The remaining 78 antibody tests detect more stable regions across S and/or N proteins. That gives them maximum reliability, but it also means they can’t tell whether the antibodies they find are neutralizing or not.
Plus, there’s the whole problem of vaccination vs. prior infection. All current vaccines are designed to generate antibodies to S protein. So if you test with one of the 56 tests that detect only-S antibodies, you won’t know whether the positive result you get is from prior infection, vaccine, or both. Survivors of natural infection generate antibodies to a wider range of viral proteins, so if you test with one of the 10 tests that detect only-N antibodies, you know a positive result confirms prior natural infection. It is also possible to identify uninfected vaccinees: They will be S protein positive and N protein negative (S+/N-). But there’s only 1 test that reports each antibody separately. In a pinch, you could combine an S-only and an N-only test, but really, are you going to bother? The whole endeavor is of limited use, generally only in epidemiological studies.

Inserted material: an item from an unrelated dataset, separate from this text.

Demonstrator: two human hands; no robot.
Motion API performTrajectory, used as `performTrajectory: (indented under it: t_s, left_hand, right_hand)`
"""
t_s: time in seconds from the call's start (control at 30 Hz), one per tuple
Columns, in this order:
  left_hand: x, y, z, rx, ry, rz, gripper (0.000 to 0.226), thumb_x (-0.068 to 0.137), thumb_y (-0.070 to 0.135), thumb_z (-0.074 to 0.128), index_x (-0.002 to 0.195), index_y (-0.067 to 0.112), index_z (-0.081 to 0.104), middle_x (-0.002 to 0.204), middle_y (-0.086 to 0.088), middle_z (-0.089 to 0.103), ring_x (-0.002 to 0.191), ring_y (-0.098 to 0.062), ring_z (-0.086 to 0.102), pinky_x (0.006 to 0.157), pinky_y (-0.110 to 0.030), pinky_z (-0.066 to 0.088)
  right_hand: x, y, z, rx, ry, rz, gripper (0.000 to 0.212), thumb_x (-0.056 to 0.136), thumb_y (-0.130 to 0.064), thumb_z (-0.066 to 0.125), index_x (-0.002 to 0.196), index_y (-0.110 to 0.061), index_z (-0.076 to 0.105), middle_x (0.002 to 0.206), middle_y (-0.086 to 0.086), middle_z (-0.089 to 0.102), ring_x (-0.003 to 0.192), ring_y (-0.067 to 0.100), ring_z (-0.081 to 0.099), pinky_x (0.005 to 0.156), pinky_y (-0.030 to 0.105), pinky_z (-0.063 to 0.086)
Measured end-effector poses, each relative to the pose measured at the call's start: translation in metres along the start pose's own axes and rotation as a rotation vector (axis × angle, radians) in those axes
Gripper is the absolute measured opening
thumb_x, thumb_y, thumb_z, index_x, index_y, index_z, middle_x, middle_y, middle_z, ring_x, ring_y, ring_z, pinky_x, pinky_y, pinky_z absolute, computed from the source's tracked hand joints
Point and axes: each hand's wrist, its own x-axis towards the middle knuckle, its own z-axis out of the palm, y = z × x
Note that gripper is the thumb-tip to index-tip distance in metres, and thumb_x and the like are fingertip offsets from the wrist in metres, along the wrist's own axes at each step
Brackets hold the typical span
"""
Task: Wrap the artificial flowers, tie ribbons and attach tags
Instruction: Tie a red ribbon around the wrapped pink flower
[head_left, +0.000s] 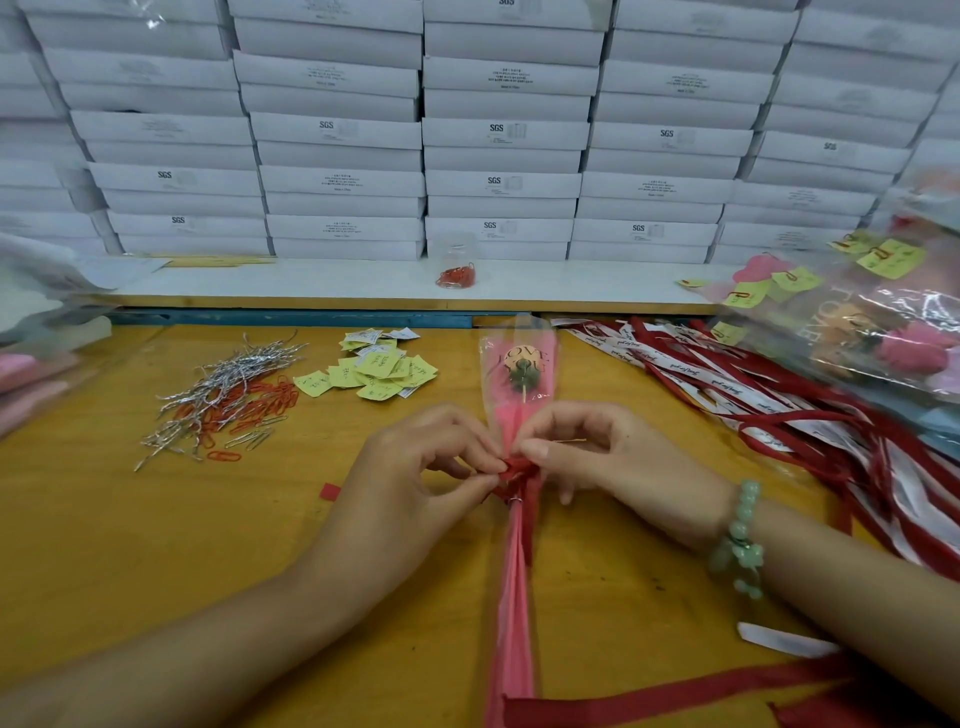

Our simple conclusion - antibody tests still serve a clear but narrow purpose.
Nasal vaccines are here…well, almost
CanSino Biologics announced Chinese approval for Convidecia Air, an inhaled form of their injectable vaccine to be used as a COVID booster. In India, regulators approved a nasal vaccine from Bharat Biotech. They’re the first for now - but there are 100+ projects in development globally. The great promise of these vaccines is that they are delivered directly to where infection begins, and awaken mucosal tissue-resident memory B and T cells where and when it matters most. Almost no data has been published on these vaccines’ effectiveness in the real world. We await more with fingers crossed.